Why is it time to give up on the idea of an Iraqi state, and why do Westerners get to foist weak ethno-sectarian federalism or dissolution upon them? Iraq’s difficult experiment with democracy — thrust upon them by the United States and its allies — has been running for about 13 years. Iraqi democracy is in its infancy. While the violence there is terrible, why is now the time to give up and try something new? Why not three years, five years, or perhaps 10 years from now? A detailed explanation is needed of the risks and rewards associated with partitioning now and giving the Iraqis more time to work out their own future. More importantly, a strong case is needed as to why foreigners get to tell the Iraqis how they should govern their state.
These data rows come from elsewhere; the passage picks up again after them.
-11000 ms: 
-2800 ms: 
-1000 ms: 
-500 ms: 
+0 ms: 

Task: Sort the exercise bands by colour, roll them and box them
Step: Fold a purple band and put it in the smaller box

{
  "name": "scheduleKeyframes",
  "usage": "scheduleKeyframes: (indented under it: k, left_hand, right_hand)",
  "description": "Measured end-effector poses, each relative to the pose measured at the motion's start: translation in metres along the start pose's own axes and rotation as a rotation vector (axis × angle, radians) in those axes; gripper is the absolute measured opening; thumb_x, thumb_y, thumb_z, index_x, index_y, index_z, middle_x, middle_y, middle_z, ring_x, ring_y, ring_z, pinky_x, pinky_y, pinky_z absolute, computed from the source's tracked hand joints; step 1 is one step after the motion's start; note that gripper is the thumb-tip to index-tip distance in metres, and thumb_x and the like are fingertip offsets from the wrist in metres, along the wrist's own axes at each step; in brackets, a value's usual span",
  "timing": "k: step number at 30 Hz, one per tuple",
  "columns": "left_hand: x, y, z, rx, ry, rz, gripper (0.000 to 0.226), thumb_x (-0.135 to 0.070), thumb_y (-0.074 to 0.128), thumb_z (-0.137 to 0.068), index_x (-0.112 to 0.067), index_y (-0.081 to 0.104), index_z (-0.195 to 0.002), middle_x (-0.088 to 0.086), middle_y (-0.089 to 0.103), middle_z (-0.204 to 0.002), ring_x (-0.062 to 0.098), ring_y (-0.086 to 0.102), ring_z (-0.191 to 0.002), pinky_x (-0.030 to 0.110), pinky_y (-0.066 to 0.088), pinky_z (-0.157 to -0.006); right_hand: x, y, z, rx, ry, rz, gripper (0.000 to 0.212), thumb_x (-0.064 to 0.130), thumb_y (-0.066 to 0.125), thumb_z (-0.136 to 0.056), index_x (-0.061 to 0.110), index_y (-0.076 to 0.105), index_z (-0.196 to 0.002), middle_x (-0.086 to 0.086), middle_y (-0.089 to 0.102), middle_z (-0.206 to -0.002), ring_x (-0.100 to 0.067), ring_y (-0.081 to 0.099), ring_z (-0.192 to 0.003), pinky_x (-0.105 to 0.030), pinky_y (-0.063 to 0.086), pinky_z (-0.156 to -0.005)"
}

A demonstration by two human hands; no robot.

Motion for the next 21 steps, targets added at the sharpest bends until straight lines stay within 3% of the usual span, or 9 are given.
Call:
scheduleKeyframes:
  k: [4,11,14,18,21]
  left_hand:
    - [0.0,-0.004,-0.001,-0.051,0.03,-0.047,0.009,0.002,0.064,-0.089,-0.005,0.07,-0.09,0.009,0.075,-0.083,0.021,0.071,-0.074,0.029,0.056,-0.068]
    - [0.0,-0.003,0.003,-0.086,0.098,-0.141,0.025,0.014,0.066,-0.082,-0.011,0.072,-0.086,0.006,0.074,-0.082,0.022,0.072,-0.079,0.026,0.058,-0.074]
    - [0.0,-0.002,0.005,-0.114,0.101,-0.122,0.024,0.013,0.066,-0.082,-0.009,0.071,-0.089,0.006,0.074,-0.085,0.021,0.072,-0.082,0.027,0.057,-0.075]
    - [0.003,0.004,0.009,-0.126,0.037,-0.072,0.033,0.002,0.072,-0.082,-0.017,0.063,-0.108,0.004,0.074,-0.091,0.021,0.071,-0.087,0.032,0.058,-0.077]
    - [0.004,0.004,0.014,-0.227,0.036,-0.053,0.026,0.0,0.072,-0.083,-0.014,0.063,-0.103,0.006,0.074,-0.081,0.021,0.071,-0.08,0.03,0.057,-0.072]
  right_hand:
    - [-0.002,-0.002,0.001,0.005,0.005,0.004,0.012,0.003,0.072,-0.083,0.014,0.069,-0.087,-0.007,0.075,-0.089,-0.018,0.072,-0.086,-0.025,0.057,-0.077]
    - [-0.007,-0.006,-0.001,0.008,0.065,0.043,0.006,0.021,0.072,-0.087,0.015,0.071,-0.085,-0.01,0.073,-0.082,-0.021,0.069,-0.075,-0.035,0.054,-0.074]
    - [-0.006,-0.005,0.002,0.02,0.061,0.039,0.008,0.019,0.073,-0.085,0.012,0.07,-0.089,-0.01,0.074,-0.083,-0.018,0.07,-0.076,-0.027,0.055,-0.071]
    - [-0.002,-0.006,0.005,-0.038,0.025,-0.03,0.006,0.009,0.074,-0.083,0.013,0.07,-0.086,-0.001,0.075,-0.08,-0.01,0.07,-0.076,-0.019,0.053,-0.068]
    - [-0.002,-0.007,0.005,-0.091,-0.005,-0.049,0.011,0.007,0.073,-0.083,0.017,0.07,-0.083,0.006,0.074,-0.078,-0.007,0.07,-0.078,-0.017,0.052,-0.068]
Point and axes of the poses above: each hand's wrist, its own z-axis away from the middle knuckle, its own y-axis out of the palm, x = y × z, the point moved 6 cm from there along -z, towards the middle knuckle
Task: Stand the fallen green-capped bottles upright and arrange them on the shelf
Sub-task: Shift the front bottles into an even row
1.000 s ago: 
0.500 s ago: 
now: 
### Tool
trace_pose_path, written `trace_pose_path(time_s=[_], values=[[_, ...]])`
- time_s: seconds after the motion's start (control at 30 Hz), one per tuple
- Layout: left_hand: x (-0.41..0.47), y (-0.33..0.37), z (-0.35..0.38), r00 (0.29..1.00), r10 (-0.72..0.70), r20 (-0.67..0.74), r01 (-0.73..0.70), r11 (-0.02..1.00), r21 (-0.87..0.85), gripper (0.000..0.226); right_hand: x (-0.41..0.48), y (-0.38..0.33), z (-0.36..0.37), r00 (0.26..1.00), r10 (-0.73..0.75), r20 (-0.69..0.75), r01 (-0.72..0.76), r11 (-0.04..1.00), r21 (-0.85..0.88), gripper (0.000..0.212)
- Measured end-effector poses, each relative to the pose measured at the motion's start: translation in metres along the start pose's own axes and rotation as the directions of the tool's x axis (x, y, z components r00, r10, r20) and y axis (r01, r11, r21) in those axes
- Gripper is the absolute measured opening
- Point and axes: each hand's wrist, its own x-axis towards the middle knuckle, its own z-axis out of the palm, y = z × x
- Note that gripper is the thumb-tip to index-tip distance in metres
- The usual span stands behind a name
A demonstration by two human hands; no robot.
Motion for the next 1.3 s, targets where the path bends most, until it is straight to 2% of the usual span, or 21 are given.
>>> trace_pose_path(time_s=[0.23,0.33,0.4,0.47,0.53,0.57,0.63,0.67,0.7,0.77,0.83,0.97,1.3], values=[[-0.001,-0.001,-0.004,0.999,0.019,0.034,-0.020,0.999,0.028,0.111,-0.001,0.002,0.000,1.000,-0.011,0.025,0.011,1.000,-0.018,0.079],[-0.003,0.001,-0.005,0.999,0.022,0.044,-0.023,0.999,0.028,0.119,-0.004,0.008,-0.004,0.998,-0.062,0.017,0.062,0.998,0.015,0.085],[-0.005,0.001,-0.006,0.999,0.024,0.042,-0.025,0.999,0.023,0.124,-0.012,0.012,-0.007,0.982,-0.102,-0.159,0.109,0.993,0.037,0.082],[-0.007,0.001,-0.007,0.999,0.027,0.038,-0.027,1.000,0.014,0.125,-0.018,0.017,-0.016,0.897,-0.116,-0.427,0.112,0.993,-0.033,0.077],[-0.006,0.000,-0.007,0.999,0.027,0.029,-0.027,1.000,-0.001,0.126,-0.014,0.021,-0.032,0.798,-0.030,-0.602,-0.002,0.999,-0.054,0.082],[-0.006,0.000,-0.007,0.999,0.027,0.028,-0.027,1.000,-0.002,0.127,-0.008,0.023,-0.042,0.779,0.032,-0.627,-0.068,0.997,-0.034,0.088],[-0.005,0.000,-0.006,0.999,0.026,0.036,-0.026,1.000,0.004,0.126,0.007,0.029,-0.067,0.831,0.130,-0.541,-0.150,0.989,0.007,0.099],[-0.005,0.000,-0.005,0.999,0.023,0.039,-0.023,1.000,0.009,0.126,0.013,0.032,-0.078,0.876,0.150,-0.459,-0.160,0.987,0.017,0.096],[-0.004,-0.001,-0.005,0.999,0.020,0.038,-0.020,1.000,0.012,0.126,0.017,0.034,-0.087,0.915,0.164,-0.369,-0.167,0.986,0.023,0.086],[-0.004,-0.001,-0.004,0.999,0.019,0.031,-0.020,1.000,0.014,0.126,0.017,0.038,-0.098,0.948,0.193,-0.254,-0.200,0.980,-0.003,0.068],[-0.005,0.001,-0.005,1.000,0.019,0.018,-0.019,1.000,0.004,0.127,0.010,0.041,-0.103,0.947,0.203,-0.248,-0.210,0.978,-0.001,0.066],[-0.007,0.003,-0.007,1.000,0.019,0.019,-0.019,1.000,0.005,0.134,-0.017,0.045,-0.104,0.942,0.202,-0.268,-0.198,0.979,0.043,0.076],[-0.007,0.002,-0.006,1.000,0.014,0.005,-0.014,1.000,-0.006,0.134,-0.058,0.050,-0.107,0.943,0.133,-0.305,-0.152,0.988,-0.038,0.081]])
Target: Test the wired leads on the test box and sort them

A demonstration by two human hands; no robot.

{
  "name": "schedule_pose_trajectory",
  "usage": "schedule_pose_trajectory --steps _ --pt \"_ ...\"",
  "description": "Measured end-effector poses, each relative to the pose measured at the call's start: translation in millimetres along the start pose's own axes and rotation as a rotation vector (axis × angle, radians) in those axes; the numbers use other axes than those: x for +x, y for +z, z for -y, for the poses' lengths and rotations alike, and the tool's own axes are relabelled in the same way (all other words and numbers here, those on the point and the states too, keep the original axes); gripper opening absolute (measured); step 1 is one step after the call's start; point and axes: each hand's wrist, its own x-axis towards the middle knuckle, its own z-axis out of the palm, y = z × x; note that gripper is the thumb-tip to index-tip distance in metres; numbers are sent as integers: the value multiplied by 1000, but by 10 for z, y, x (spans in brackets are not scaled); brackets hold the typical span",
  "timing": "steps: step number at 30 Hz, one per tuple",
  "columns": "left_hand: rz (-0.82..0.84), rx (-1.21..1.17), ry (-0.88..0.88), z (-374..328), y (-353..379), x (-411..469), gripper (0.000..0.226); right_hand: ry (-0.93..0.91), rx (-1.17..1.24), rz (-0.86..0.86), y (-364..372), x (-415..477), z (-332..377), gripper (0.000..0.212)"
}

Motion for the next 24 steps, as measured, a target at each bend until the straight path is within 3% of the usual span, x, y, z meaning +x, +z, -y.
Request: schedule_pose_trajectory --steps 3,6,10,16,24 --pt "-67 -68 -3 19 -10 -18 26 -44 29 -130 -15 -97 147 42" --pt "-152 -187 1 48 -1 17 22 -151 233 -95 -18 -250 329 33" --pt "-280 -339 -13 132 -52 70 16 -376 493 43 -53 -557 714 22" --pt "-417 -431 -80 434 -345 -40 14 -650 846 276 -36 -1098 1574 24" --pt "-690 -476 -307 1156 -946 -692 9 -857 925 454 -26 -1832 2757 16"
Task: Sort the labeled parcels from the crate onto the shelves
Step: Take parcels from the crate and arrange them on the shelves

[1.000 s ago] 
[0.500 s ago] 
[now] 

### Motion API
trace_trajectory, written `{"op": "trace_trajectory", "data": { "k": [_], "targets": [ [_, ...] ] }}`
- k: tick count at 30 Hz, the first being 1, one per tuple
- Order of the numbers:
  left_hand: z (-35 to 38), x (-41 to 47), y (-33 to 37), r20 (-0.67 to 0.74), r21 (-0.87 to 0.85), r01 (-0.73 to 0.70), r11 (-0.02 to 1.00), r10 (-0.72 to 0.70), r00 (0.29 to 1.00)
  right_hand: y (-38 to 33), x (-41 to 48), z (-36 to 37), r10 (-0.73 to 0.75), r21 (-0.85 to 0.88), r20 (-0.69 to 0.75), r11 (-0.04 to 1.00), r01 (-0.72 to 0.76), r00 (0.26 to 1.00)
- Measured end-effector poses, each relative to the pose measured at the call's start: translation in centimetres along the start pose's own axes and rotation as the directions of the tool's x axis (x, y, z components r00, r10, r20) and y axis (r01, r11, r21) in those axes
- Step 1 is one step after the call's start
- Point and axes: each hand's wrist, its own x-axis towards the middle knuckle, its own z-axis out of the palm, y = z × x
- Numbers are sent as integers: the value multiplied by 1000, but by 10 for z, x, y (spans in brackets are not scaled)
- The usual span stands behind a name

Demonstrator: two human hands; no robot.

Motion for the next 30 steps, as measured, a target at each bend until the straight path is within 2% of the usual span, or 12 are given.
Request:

Most importantly, if it is assumed that meddling with Iraq’s borders and government in the early 1900s and in 2003 was disastrous, why is external meddling good now? The partition argument needs better logic.

The Iraqis that I have spoken with during my research for RAND and with the Atlantic Council’s Task Force on the Future of Iraq do not talk about three-way partition. They do not view Iraq through a stark, primordialist lens like some external pundits. Instead, they talk about provincial federalism. Provincial, or geographic, federalism with divisions at a smaller and more manageable scale, might allow for improved governance, security, and service delivery. It might help move Iraq beyond ethno-sectarian division, at least to some extent. Iraq will always be a very difficult state to manage, but it can be managed in ways that do not risk mass slaughter and continuous war.

No answer to Iraq’s problems can be perfect, but the Iraqis deserve a clear explanation of any proposal that will so deeply affect their future. In 2007 Edward P. Joseph and Michael O’Hanlon made a structured argument for ethno-sectarian partition. This appears to be the most comprehensive effort to describe the pathway to tripartite segregation of Iraq. Their brief 2014 update needs a 2016 update with much more detail. At the very least, they have to make a better argument as to why partition will lead to less war, and why Shi’astan would indefinitely support an economically nonviable Sunnistan, as no Sunni or Shi’a I have met believes this would happen. They should refute strong arguments by experts on Iraq, including Reidar Visser, who, in his strong condemnation of ethno-sectarian federalism, wrote, “Iraqi sects do not have sectarian homelands.” If Joseph and O’Hanlon cannot make a compelling case and clearly answer all of the questions above and refute scholars who argue against ethno-sectarian federalism or full partition, then someone else must.

Otherwise, the sovereign Iraqi state should be supported, and the unsettling arguments for state devolution should be set aside. As Iraq’s well-respected ambassador to the United States, Lukman Faily argued, a unified Iraqi state offers the best hope to defeat the Islamic State. A unified state can in turn help achieve America’s strategic objectives in the Middle East. The alternative prospect of ethno-sectarian federalism seems destined to sustain the Islamic State indefinitely and to undermine U.S. objectives. If that’s not the case, prove me wrong — in detail.


Ben Connable is a senior political scientist at the RAND Corporation, a professor at the Pardee RAND Graduate School, and a retired Marine Corps intelligence and Arabic-speaking Foreign Area officer.